Duties and Responsibilities of a GS

[0070] The GS also does a Periodic Grouping Data Publish (PGDP). Each GS will build its partial group in its instance's SGA as events occur on that instance. Periodically, each GS will publish its partial group on the global communications channel 212, but only unicast (non-broadcast) to a specific GC.

[0071] In an embodiment, each grouping slave GS immediately forwards grouping notifications to a grouping coordinator GC, which groups forwarded events appropriately. Every time an event is generated, the slave S handling that event must forward that event to the GC. However, a RAC arrangement for example may have thousands or more events occurring per second, and thus a large number of slaves S. Slaves hold metadata associated with a grouping in an instance's system global area (SGA).

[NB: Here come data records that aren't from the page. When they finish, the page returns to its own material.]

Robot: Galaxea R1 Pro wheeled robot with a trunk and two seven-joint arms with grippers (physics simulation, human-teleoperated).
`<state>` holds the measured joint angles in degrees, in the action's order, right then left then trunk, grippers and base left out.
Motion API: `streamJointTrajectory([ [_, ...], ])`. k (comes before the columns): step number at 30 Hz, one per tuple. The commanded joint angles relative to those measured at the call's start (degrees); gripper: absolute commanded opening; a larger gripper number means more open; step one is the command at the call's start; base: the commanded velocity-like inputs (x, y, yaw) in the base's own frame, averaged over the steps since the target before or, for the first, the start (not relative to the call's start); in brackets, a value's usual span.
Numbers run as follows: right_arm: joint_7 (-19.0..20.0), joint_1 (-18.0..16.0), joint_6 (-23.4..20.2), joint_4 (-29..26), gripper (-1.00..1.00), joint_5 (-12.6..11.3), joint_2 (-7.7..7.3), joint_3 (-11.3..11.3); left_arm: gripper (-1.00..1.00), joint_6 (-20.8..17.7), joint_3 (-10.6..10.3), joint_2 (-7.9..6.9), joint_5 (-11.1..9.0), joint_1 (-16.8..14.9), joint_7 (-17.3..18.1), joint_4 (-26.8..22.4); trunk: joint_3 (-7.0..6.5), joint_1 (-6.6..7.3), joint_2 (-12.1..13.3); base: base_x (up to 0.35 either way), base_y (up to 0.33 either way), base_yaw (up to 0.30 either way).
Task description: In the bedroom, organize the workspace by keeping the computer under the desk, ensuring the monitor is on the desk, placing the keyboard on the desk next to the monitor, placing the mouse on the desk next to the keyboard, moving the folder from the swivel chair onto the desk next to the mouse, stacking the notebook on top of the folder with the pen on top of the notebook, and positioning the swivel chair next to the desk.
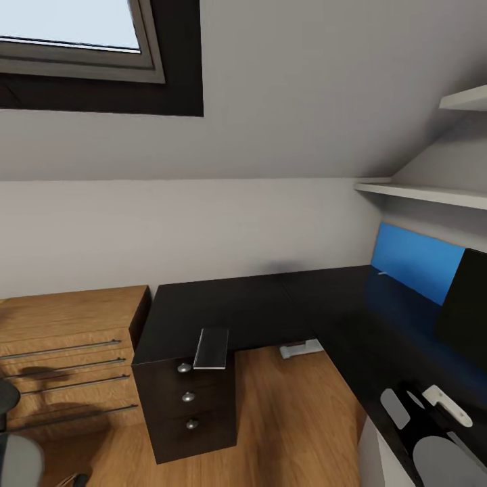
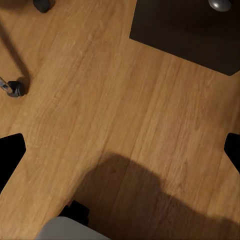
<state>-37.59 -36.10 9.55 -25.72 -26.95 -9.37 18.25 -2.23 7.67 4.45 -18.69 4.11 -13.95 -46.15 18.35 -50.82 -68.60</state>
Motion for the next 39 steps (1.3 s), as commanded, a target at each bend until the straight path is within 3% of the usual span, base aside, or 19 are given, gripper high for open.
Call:
streamJointTrajectory([
  [1,0.06,-0.03,0.55,-0.03,-1.00,-0.80,-0.07,-0.06,1.00,-0.23,0.06,0.04,-0.47,0.02,-0.11,-0.17,0.06,-0.01,-0.04,0.000,0.000,0.000],
  [18,0.06,-0.03,0.56,0.26,-1.00,-0.81,-0.38,-0.06,1.00,-0.23,0.06,0.04,-0.55,0.02,-0.11,-0.17,3.11,-3.74,-6.86,0.000,0.000,0.000],
  [28,0.06,-0.03,0.56,0.32,-1.00,-0.74,-0.30,-0.11,1.00,-0.23,0.06,0.03,-0.56,0.02,-0.11,-0.17,3.11,-3.74,-6.86,0.000,0.000,0.000],
  [29,0.06,-0.03,0.56,0.32,1.00,-0.74,-0.30,-0.12,1.00,-0.23,0.06,0.03,-0.56,0.02,-0.11,-0.17,3.11,-3.74,-6.86,0.000,0.000,0.000],
  [39,0.06,-0.03,0.66,0.32,1.00,-0.67,-0.13,-0.23,1.00,-0.23,0.06,0.04,-0.62,0.02,-0.11,-0.08,3.11,-3.74,-6.86,0.000,0.000,0.000],
])
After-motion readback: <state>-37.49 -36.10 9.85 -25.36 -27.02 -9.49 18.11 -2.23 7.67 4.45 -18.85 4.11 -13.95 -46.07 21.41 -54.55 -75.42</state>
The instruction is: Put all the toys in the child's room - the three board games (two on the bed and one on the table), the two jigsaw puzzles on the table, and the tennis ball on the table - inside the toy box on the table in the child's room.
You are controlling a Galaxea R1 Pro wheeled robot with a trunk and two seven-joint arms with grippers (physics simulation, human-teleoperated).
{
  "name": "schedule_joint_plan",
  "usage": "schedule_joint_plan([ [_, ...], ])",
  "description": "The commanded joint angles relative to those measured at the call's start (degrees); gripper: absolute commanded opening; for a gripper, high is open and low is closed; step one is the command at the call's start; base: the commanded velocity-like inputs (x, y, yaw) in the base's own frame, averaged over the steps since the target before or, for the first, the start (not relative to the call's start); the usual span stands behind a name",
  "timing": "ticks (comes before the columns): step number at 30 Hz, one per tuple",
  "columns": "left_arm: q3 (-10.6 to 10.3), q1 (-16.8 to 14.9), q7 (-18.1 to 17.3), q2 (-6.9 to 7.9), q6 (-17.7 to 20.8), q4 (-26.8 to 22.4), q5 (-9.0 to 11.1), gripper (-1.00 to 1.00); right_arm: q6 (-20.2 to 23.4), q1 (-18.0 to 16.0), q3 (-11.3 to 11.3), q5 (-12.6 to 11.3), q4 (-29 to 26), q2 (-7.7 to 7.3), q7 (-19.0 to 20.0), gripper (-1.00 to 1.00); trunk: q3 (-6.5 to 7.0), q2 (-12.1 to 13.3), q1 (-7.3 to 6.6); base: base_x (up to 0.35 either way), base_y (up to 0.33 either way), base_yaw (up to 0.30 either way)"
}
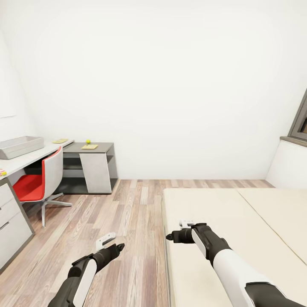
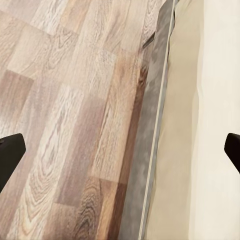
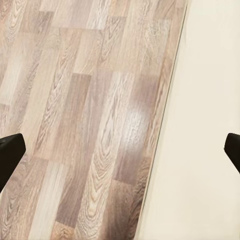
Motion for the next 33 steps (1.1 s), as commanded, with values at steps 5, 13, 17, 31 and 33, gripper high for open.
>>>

[0072] The various GS' will allocate memory for the global message object and copy the grouping data from their SGA to the message object, and publish the message on the channel 212 as a unicast to the GC using the grouping_inst_ID. The GSes will then delete their partial groups from their SGA after sending them to GC. All messages sent on the global communications channel 212 must contain at least a message header and grouping data.

[0073] The GS will build a partial group of events within its own memory, and periodically publish the partial group to the GC. To publish means unicast to GC only, and not bother anyone else. Unicasting minimizes communication traffic on the global channel 212.

Accuracy Window `f`

[0074] Suppose the global channel 212 allows up to `n` KB size messages, where n is a positive number. The GSes will publish grouping data either when a pre-specified time `t` elapses, or when grouping data becomes large enough for a `n` KB sized message. To clarify this, assume that `f` is a multiplicative factor of the grouping interval and `m` is the minimum periodic refresh time granularity that can be supported within the system 200, where `f` is a fraction, 0<f<1, and `m` is a positive number. The pre-specified time `t` will be such that t=max (f*grouping time interval, m) for grouping by time.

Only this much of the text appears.